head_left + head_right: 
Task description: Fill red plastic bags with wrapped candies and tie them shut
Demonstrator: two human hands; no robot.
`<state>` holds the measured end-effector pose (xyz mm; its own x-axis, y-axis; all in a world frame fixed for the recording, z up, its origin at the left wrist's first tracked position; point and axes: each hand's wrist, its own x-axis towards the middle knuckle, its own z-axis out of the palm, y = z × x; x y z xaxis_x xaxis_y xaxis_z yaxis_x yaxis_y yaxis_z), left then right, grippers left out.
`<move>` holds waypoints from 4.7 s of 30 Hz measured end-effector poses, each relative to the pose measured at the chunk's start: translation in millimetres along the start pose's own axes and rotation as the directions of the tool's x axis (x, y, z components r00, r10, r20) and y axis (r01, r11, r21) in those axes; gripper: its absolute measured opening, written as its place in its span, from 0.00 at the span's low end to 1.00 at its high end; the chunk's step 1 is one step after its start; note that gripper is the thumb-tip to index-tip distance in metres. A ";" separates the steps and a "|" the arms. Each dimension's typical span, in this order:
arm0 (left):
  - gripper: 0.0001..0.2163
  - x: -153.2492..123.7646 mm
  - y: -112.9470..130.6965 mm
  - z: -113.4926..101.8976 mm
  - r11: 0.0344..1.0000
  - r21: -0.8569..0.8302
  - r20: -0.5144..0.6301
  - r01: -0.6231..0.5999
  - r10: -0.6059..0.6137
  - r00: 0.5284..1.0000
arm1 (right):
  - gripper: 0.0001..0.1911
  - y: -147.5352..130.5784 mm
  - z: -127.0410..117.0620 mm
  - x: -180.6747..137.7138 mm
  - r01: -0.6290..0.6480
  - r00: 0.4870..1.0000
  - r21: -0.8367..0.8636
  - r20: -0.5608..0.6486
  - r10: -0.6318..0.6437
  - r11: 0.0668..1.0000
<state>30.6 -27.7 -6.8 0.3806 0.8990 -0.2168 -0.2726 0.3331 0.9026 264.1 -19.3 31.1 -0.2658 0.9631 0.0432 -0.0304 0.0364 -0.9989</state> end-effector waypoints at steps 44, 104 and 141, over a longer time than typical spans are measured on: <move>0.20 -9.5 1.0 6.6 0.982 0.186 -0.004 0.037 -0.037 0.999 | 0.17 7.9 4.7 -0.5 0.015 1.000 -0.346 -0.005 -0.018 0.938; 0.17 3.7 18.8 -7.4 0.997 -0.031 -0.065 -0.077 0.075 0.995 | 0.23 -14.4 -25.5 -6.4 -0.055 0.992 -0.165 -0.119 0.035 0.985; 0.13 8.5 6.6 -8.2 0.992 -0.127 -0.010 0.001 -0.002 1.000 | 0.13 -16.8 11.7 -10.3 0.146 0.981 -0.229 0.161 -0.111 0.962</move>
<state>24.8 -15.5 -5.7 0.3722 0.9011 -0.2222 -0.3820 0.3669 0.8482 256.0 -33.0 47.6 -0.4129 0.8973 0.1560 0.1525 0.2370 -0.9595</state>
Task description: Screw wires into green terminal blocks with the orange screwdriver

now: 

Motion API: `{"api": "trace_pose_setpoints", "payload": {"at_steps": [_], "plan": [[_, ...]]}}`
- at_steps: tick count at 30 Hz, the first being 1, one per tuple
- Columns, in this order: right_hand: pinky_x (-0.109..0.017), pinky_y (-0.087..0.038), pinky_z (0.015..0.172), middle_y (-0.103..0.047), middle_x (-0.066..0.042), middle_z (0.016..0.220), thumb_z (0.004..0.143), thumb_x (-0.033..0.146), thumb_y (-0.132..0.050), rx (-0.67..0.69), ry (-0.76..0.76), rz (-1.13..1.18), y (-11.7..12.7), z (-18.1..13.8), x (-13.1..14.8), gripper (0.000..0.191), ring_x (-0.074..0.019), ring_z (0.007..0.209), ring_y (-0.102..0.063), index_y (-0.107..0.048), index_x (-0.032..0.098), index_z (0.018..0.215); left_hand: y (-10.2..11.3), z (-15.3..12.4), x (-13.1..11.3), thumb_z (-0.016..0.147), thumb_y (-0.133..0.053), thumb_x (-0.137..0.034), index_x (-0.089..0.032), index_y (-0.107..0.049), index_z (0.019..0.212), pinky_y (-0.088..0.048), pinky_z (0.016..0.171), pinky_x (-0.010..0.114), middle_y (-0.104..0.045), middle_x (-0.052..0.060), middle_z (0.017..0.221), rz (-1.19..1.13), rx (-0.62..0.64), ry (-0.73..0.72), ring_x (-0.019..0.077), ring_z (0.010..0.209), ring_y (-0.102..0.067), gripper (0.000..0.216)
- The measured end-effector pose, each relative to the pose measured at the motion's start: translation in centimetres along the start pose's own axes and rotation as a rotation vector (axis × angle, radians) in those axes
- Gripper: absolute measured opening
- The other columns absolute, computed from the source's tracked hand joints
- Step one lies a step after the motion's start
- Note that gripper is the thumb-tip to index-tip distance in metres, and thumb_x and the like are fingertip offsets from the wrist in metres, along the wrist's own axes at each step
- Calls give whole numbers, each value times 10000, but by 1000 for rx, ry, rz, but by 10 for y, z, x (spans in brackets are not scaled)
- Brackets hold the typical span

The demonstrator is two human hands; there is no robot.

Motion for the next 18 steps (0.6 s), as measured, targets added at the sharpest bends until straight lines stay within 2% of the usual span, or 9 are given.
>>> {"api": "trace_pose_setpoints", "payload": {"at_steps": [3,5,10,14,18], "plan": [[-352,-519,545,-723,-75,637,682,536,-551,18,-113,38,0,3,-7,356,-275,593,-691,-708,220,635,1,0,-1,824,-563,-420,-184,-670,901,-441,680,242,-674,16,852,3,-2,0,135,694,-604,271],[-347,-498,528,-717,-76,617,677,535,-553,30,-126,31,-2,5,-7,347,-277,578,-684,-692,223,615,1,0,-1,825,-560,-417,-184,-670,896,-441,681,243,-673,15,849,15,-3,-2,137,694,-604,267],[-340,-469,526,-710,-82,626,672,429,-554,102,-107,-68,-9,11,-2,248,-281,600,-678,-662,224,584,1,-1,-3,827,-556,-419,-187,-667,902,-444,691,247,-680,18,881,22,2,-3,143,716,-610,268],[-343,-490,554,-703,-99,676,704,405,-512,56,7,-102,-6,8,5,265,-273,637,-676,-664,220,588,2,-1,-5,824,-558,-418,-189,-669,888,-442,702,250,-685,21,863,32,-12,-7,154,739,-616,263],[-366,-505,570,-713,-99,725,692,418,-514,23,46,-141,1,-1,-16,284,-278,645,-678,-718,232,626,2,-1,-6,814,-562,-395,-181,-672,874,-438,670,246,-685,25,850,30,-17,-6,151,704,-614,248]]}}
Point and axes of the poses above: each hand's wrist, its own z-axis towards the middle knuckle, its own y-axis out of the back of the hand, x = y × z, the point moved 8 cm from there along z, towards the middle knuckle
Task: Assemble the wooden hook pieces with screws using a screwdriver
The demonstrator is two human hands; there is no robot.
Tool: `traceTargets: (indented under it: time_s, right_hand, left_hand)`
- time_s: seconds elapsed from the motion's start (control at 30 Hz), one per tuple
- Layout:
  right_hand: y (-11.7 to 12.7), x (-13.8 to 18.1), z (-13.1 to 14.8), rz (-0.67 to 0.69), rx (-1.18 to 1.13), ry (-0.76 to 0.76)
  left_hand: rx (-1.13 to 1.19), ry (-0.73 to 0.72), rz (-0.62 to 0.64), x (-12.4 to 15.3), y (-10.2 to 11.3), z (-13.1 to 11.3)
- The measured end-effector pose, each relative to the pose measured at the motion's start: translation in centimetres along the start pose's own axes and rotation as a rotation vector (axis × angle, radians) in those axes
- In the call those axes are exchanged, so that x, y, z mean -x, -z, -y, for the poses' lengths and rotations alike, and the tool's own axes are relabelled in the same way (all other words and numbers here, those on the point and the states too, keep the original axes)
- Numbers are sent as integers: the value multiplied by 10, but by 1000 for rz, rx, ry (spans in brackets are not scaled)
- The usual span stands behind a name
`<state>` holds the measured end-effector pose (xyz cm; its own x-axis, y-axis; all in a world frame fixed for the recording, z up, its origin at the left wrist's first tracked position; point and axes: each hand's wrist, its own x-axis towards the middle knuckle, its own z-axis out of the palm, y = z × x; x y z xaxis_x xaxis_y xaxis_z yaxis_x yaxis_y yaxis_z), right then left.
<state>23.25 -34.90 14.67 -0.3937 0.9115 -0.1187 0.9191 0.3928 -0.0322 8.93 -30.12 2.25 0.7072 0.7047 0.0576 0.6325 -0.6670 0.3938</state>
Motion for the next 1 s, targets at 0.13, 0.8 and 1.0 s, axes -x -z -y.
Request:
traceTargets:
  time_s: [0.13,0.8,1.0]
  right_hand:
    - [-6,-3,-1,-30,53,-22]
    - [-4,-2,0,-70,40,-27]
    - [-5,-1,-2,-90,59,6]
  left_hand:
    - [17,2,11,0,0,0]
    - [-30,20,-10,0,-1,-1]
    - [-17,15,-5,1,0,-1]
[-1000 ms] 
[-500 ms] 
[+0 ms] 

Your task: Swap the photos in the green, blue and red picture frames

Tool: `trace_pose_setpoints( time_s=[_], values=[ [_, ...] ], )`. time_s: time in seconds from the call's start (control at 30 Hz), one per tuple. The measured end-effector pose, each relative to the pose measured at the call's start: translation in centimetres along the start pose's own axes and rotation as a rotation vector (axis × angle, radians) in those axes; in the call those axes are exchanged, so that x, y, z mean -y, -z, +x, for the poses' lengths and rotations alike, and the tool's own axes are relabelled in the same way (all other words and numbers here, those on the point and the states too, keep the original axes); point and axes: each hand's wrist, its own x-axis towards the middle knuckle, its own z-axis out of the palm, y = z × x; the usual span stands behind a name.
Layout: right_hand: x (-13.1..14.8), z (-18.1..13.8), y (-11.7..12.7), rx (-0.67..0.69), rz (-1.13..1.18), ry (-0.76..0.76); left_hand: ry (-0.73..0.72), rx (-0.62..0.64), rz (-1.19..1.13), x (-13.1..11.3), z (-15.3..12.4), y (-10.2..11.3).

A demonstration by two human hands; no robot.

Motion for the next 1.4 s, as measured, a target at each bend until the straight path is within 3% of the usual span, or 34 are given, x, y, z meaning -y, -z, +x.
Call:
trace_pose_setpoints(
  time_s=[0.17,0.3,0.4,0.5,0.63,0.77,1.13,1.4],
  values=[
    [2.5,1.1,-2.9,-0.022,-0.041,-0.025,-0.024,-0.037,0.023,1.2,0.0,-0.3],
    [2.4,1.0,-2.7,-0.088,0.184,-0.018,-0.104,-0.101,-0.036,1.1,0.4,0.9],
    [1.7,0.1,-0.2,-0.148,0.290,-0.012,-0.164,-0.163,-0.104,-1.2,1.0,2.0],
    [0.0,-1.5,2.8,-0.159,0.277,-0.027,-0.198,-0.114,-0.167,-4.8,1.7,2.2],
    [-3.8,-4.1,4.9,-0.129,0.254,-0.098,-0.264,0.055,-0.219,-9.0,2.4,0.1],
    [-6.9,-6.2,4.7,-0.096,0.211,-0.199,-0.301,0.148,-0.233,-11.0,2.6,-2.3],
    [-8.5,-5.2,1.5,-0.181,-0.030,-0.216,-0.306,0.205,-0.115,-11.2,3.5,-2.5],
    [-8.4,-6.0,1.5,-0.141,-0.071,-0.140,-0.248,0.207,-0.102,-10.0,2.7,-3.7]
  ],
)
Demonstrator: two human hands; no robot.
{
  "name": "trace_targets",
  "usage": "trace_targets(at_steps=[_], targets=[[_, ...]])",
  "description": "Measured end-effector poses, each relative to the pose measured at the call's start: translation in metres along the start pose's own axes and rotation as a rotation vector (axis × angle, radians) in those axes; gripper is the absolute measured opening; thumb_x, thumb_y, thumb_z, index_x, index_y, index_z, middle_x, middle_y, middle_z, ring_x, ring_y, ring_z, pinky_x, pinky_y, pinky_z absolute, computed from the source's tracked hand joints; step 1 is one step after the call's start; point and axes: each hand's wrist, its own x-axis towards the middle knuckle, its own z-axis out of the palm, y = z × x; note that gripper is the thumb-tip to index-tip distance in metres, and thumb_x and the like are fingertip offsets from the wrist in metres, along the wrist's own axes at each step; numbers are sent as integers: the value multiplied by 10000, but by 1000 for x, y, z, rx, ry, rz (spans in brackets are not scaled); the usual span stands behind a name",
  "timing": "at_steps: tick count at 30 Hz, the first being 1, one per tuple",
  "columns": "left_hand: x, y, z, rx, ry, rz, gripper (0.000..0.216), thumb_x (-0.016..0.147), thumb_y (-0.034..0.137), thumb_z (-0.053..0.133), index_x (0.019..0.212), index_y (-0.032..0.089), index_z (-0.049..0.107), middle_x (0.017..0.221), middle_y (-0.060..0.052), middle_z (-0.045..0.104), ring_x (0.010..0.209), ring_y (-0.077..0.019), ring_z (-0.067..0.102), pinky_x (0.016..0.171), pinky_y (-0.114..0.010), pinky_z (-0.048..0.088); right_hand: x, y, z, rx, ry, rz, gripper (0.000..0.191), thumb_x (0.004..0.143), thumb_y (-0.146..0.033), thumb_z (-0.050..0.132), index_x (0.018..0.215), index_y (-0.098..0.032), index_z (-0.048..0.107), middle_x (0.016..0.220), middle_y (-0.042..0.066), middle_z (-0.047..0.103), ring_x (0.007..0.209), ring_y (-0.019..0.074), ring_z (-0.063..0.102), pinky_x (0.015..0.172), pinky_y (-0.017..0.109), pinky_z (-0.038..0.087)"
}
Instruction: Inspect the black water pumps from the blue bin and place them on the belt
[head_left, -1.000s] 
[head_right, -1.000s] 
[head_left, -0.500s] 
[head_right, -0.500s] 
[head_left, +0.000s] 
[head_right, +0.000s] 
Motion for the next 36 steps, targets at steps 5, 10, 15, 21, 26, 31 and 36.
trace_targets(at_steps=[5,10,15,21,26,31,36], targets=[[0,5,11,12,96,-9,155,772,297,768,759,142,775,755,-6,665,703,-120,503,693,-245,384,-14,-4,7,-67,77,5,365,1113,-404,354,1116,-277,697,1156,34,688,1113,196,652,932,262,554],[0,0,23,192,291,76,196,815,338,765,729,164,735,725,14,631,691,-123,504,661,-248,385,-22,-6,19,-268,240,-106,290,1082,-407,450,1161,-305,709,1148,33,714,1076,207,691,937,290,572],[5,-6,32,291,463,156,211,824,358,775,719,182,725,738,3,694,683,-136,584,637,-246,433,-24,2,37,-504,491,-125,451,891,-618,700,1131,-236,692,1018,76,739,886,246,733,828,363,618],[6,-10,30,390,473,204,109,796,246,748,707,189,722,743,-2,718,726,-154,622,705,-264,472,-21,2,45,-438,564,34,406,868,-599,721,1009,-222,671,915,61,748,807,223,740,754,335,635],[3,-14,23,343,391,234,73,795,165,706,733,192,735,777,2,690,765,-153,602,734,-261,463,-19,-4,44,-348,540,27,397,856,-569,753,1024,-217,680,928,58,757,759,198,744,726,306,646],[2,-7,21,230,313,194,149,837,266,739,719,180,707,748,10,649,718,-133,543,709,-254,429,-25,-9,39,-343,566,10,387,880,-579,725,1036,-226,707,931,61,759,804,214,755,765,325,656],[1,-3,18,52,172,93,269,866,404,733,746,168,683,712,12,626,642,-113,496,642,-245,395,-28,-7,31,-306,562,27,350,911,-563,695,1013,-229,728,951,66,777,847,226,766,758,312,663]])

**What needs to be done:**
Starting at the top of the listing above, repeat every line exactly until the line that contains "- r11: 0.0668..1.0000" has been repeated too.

**Worked solution:**
head_left + head_right: 
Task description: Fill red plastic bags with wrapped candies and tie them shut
Demonstrator: two human hands; no robot.
`<state>` holds the measured end-effector pose (xyz mm; its own x-axis, y-axis; all in a world frame fixed for the recording, z up, its origin at the left wrist's first tracked position; point and axes: each hand's wrist, its own x-axis towards the middle knuckle, its own z-axis out of the palm, y = z × x; x y z xaxis_x xaxis_y xaxis_z yaxis_x yaxis_y yaxis_z), left then right, grippers left out.
`<move>` holds waypoints from 4.7 s of 30 Hz measured end-effector poses, each relative to the pose measured at the chunk's start: translation in millimetres along the start pose's own axes and rotation as the directions of the tool's x axis (x, y, z components r00, r10, r20) and y axis (r01, r11, r21) in those axes; gripper: its absolute measured opening, written as its place in its span, from 0.00 at the span's low end to 1.00 at its high end; the chunk's step 1 is one step after its start; note that gripper is the thumb-tip to index-tip distance in metres. A ";" separates the steps and a "|" the arms. Each dimension's typical span, in this order:
arm0 (left):
  - gripper: 0.0001..0.2163
  - x: -153.2492..123.7646 mm
  - y: -112.9470..130.6965 mm
  - z: -113.4926..101.8976 mm
  - r11: 0.0344..1.0000
  - r21: -0.8569..0.8302
  - r20: -0.5144..0.6301
  - r01: -0.6231..0.5999
  - r10: -0.6059..0.6137
  - r00: 0.5284..1.0000
arm1 (right):
  - gripper: 0.0001..0.1911
  - y: -147.5352..130.5784 mm
  - z: -127.0410..117.0620 mm
  - x: -180.6747..137.7138 mm
  - r01: -0.6290..0.6480
  - r00: 0.4870..1.0000
  - r21: -0.8367..0.8636
  - r20: -0.5608..0.6486
  - r10: -0.6318..0.6437
  - r11: 0.0668..1.0000

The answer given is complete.